Ese punto, nos dicen los astrofísicos hoy día, comenzó a expandirse de una manera precisa y deliberada que permitió el desarrollo de 17 constantes universales sin las cuales nuestro Universo jamás hubiera podido existir. Si tan siquiera una de estas constantes fuera modificada en grado de 0.140 el Universo no se podría sostener. Para que esto resultara así, tuvieron que ocurrir una serie de hechos particulares, que los científicos llaman singularidades. Estas singularidades sugieren una Voluntad externa y anterior al continuum del espacio-tiempo (si es que se puede llamar externo y anterior a algo que «estaba-está-estará» allí cuando no existían ni el tiempo ni el espacio propiamente dichos.)

Roger Penrose y su colega Stephen Hawking, ambos renombrados astrofísicos, concluyen que todas las singularidades indican que existe «una fuerza que es previa e independiente al Universo.» Agregan que «no se puede rechazar la existencia de esta singularidad. La teoría es tan sólida que muchos astrofísicos ya aceptan la conclusión metafísica: la necesidad de un Creador, fuera del espacio y del tiempo».

De toda esta serie de singularidades, vuelvo a concentrarme en la única que le fue revelada al pastor Avram, a quien luego Dios le daría un nuevo nombre: Abraham. Este oscuro personaje, hijo del jefe de un clan de pastores-guerreros que habitaron la Medialuna Fértil cerca de Ur hace cuarenta siglos, sabía ya entonces que el Universo había comenzado de la nada, que todo había tenido un principio aunque intuitivamente pareciera que nada cambiaba y todo giraba en ciclos que el hombre podía observar. Este mismo hombre, un hombre de acción al filo de la prehistoria, sabía que Dios el Creador de todo–El que no tiene principio ni fin–de alguna manera era externo y anterior a su creación.

Ese mismo Dios le prometió a Abraham “haré tu descendencia numerosa como las estrellas del cielo” lo que al pobre Abrahán, de 90 años, sin hijos y casado con una «chica» de 80 le debe haber parecido una broma de mal gusto. Pero creyó y le hizo caso a Dios. Creer o reventar, más de la mitad de la población del mundo de hoy dice creer en el Dios de Abraham, a quien Dios nombró «Padre de Naciones» hace cuarenta siglos. Y el resto del mundo finalmente está de acuerdo con Abraham en que ciertamente hubo un principio y algunas de las cabezas más brillantes de este planeta, luego de estudiar cuidadosamente el asunto, comienzan a vislumbrar la obra de esa Singularidad Absoluta que habló con Abraham hace cuarenta siglos en una colina de Caldea.
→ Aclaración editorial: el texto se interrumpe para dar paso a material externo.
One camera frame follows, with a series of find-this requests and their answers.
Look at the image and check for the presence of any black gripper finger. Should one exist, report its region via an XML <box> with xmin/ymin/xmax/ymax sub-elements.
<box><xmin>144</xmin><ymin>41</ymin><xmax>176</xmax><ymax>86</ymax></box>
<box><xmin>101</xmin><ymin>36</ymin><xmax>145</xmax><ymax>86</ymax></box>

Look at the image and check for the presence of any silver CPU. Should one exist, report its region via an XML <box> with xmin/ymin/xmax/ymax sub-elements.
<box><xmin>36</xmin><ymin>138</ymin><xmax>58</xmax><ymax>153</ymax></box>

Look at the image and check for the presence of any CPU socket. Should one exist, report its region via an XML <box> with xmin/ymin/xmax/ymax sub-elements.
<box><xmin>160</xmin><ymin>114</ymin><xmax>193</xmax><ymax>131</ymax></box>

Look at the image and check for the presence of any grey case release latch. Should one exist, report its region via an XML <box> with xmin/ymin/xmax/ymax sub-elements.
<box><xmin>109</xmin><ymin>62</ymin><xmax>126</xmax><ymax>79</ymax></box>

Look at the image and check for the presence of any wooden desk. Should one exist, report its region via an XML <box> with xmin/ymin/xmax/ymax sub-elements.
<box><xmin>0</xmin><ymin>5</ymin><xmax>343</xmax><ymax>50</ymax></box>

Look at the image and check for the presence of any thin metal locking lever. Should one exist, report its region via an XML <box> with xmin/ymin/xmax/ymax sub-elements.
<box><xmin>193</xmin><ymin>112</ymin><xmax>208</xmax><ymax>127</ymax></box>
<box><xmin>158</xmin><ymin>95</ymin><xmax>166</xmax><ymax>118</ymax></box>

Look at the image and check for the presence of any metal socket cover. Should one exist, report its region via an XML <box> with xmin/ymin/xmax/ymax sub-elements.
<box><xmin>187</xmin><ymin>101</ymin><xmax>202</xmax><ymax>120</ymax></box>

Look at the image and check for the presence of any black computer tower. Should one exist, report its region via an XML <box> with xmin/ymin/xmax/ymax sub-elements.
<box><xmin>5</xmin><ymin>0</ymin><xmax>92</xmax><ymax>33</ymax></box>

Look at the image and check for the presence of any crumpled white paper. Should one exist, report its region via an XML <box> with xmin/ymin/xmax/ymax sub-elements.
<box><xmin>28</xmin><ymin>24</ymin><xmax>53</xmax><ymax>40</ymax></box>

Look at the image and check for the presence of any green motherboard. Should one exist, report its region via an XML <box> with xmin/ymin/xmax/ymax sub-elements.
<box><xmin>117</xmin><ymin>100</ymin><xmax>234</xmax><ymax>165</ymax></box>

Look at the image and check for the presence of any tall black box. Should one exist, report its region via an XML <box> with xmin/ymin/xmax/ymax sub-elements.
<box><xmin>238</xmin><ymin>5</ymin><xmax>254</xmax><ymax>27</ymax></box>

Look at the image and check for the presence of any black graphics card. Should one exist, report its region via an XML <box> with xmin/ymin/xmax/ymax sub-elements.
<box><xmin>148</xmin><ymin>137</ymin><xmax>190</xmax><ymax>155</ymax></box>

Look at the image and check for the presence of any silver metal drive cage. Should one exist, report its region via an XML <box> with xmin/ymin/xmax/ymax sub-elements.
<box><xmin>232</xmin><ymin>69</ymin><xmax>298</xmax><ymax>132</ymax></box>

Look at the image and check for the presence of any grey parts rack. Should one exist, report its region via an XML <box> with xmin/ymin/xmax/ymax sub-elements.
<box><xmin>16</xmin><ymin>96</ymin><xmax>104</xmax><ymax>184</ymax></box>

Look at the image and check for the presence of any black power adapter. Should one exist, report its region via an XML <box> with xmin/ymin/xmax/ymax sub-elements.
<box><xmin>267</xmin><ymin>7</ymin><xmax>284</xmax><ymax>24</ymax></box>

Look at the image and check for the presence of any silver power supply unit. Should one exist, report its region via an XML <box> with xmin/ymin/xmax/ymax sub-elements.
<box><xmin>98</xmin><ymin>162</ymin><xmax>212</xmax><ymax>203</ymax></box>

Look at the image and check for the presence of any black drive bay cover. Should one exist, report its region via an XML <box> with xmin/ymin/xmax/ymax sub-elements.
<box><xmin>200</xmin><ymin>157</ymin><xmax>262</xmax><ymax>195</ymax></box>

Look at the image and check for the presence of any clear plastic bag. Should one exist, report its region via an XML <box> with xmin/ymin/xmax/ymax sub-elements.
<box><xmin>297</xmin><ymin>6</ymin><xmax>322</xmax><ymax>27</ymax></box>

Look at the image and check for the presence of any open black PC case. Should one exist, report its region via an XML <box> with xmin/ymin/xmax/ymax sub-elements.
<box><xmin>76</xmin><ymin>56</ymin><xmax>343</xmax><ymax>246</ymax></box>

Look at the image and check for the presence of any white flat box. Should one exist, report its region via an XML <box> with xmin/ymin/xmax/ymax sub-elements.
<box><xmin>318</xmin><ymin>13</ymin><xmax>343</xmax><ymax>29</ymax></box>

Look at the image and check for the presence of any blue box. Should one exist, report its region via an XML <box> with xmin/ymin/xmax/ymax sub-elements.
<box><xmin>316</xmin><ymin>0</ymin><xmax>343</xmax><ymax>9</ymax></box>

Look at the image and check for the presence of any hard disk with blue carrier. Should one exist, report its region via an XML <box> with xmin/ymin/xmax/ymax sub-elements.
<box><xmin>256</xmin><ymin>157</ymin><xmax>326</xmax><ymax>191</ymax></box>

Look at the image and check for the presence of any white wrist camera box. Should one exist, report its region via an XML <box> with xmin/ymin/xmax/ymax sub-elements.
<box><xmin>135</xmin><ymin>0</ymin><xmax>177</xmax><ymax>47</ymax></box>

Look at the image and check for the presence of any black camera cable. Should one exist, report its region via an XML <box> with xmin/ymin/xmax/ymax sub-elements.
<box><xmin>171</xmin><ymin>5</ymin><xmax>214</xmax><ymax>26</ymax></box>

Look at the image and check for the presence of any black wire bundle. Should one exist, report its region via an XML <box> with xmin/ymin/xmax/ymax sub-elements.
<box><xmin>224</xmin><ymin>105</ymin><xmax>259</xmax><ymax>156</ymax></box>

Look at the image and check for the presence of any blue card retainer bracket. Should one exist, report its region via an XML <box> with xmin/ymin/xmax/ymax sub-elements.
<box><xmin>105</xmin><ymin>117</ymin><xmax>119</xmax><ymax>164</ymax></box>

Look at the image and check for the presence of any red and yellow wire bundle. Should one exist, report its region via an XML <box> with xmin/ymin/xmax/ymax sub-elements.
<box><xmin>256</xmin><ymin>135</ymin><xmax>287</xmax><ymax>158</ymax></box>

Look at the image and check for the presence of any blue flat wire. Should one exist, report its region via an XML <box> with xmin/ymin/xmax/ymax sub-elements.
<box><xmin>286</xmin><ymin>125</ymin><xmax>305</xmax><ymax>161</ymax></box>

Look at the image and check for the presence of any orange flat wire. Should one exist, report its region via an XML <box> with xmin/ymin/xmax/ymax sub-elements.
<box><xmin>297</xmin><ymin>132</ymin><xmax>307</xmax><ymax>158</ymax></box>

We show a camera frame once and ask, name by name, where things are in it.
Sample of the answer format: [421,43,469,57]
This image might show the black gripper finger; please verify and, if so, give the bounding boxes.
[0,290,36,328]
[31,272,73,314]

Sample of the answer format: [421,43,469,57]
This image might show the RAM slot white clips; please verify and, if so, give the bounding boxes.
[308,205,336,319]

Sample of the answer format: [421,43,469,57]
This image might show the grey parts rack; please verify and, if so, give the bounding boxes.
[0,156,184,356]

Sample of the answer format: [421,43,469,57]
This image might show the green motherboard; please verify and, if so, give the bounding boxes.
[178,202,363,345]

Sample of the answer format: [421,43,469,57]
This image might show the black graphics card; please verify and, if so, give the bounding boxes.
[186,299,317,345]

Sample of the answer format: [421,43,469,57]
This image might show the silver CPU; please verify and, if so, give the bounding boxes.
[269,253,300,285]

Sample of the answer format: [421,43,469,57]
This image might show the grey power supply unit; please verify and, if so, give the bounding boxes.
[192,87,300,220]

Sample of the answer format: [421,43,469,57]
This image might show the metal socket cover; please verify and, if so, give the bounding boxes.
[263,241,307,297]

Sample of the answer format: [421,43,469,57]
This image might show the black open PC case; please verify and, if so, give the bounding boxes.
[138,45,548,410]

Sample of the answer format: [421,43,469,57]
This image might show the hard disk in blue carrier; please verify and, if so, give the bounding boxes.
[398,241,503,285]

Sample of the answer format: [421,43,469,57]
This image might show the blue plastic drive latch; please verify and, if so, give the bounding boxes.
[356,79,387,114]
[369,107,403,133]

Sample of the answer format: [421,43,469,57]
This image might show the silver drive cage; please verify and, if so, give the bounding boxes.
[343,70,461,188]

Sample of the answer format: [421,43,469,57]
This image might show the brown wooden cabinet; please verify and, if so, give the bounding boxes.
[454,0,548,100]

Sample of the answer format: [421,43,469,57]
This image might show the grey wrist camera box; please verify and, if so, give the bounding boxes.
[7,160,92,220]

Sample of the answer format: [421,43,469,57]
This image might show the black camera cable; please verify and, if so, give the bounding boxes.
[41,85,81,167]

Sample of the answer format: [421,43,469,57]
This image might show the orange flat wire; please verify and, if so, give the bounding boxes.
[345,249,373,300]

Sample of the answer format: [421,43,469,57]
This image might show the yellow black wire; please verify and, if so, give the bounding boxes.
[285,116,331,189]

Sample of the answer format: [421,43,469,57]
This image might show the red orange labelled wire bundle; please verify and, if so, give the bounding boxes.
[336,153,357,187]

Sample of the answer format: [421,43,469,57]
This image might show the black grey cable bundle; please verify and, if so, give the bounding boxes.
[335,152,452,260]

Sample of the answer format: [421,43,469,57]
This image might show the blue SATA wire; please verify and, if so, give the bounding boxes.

[1] La idea de decadencia en la historia occidental, Arthur Herman. Publ. Editorial Andrés Bello, Santiago de Chile, pag. 25 de la edición castellana. Original The Idea of Decline in Western History, Simon & Schuster Inc., 1997.

[2] Un Universo homogéneo de masa constante y radio creciente resultante de la velocidad radial de las nebulae extragalácticas.

[3] Vuestros cálculos son correctos pero vuestra física es abominable.